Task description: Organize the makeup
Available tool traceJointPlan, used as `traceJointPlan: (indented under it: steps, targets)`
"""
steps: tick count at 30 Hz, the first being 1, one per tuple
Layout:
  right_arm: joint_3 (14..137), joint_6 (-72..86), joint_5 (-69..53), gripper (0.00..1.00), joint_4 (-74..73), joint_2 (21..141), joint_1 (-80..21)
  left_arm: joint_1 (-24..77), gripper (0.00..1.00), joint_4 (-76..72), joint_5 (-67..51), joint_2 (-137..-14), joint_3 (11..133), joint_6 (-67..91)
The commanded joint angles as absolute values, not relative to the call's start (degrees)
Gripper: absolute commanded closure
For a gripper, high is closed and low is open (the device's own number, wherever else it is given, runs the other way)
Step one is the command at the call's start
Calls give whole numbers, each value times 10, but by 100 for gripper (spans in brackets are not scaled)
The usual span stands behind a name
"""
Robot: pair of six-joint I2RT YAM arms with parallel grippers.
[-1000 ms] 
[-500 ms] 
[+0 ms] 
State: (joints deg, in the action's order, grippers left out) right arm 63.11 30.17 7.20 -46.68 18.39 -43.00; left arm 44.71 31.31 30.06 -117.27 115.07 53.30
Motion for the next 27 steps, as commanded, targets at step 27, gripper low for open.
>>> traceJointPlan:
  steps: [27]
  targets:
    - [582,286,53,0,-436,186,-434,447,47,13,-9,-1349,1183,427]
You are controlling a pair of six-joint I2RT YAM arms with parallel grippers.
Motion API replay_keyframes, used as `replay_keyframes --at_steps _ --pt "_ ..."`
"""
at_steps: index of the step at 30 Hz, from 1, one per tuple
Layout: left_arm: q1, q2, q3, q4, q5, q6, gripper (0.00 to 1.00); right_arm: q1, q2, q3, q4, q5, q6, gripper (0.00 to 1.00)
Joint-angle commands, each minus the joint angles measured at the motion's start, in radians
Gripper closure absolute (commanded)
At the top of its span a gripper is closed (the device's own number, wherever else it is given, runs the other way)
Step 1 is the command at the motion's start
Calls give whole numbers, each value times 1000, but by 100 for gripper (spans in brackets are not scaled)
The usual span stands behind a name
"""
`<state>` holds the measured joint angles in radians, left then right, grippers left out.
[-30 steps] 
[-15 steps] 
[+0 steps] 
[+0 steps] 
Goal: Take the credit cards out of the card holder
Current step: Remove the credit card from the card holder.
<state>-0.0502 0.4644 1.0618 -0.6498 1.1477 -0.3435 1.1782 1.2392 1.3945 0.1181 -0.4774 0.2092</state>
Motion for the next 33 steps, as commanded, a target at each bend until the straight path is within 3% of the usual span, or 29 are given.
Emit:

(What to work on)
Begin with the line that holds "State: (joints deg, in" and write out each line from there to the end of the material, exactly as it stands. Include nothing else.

(Result)
State: (joints deg, in the action's order, grippers left out) right arm 63.11 30.17 7.20 -46.68 18.39 -43.00; left arm 44.71 31.31 30.06 -117.27 115.07 53.30
Motion for the next 27 steps, as commanded, targets at step 27, gripper low for open.
>>> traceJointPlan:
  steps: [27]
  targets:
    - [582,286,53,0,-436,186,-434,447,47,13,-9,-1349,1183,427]
You are controlling a pair of six-joint I2RT YAM arms with parallel grippers.
Motion API replay_keyframes, used as `replay_keyframes --at_steps _ --pt "_ ..."`
"""
at_steps: index of the step at 30 Hz, from 1, one per tuple
Layout: left_arm: q1, q2, q3, q4, q5, q6, gripper (0.00 to 1.00); right_arm: q1, q2, q3, q4, q5, q6, gripper (0.00 to 1.00)
Joint-angle commands, each minus the joint angles measured at the motion's start, in radians
Gripper closure absolute (commanded)
At the top of its span a gripper is closed (the device's own number, wherever else it is given, runs the other way)
Step 1 is the command at the motion's start
Calls give whole numbers, each value times 1000, but by 100 for gripper (spans in brackets are not scaled)
The usual span stands behind a name
"""
`<state>` holds the measured joint angles in radians, left then right, grippers left out.
[-30 steps] 
[-15 steps] 
[+0 steps] 
[+0 steps] 
Goal: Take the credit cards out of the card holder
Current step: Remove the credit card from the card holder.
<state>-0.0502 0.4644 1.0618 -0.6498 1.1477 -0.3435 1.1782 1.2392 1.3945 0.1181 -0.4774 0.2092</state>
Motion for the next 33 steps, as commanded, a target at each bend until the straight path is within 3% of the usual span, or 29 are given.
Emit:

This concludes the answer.